[Extracted records]
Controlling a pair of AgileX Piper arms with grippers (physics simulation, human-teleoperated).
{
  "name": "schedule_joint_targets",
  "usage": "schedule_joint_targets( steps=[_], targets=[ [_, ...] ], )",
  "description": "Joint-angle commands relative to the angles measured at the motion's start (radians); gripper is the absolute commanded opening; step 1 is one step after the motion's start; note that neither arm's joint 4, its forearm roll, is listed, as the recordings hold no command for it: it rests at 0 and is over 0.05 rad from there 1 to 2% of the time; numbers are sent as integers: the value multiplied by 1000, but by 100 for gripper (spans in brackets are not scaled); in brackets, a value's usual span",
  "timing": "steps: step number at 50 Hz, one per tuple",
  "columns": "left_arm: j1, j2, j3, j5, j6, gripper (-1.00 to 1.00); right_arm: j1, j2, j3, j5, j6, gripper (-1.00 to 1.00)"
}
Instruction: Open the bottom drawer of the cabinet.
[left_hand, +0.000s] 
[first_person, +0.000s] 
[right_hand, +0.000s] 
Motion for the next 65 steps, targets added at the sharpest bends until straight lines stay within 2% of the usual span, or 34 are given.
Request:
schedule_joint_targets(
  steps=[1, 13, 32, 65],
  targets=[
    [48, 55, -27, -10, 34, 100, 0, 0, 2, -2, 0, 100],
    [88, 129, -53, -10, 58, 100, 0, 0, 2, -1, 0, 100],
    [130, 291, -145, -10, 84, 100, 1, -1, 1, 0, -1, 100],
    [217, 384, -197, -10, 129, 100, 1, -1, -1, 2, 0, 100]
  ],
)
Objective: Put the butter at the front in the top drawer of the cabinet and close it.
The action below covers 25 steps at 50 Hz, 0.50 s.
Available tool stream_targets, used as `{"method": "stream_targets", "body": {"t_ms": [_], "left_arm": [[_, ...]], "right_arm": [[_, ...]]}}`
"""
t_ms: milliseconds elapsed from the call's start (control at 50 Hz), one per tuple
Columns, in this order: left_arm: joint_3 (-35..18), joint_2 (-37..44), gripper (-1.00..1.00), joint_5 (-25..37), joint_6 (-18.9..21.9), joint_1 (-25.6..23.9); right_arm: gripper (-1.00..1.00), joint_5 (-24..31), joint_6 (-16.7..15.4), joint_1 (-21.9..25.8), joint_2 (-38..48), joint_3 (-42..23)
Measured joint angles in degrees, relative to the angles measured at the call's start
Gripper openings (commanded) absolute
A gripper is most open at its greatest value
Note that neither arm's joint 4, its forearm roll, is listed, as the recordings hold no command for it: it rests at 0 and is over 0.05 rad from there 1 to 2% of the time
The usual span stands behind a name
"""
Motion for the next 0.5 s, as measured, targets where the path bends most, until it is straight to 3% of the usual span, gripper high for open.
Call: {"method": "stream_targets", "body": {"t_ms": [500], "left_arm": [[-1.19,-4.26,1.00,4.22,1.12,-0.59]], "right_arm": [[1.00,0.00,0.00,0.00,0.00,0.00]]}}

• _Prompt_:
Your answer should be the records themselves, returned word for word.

• _Exercise output_:
Controlling a pair of AgileX Piper arms with grippers (physics simulation, human-teleoperated).
{
  "name": "schedule_joint_targets",
  "usage": "schedule_joint_targets( steps=[_], targets=[ [_, ...] ], )",
  "description": "Joint-angle commands relative to the angles measured at the motion's start (radians); gripper is the absolute commanded opening; step 1 is one step after the motion's start; note that neither arm's joint 4, its forearm roll, is listed, as the recordings hold no command for it: it rests at 0 and is over 0.05 rad from there 1 to 2% of the time; numbers are sent as integers: the value multiplied by 1000, but by 100 for gripper (spans in brackets are not scaled); in brackets, a value's usual span",
  "timing": "steps: step number at 50 Hz, one per tuple",
  "columns": "left_arm: j1, j2, j3, j5, j6, gripper (-1.00 to 1.00); right_arm: j1, j2, j3, j5, j6, gripper (-1.00 to 1.00)"
}
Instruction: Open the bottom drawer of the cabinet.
[left_hand, +0.000s] 
[first_person, +0.000s] 
[right_hand, +0.000s] 
Motion for the next 65 steps, targets added at the sharpest bends until straight lines stay within 2% of the usual span, or 34 are given.
Request:
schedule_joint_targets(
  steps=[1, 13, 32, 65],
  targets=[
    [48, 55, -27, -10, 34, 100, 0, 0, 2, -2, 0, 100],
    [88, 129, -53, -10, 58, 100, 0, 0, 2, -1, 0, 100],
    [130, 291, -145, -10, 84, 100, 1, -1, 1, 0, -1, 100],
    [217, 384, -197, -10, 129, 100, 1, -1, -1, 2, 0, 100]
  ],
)
Objective: Put the butter at the front in the top drawer of the cabinet and close it.
The action below covers 25 steps at 50 Hz, 0.50 s.
Available tool stream_targets, used as `{"method": "stream_targets", "body": {"t_ms": [_], "left_arm": [[_, ...]], "right_arm": [[_, ...]]}}`
"""
t_ms: milliseconds elapsed from the call's start (control at 50 Hz), one per tuple
Columns, in this order: left_arm: joint_3 (-35..18), joint_2 (-37..44), gripper (-1.00..1.00), joint_5 (-25..37), joint_6 (-18.9..21.9), joint_1 (-25.6..23.9); right_arm: gripper (-1.00..1.00), joint_5 (-24..31), joint_6 (-16.7..15.4), joint_1 (-21.9..25.8), joint_2 (-38..48), joint_3 (-42..23)
Measured joint angles in degrees, relative to the angles measured at the call's start
Gripper openings (commanded) absolute
A gripper is most open at its greatest value
Note that neither arm's joint 4, its forearm roll, is listed, as the recordings hold no command for it: it rests at 0 and is over 0.05 rad from there 1 to 2% of the time
The usual span stands behind a name
"""
Motion for the next 0.5 s, as measured, targets where the path bends most, until it is straight to 3% of the usual span, gripper high for open.
Call: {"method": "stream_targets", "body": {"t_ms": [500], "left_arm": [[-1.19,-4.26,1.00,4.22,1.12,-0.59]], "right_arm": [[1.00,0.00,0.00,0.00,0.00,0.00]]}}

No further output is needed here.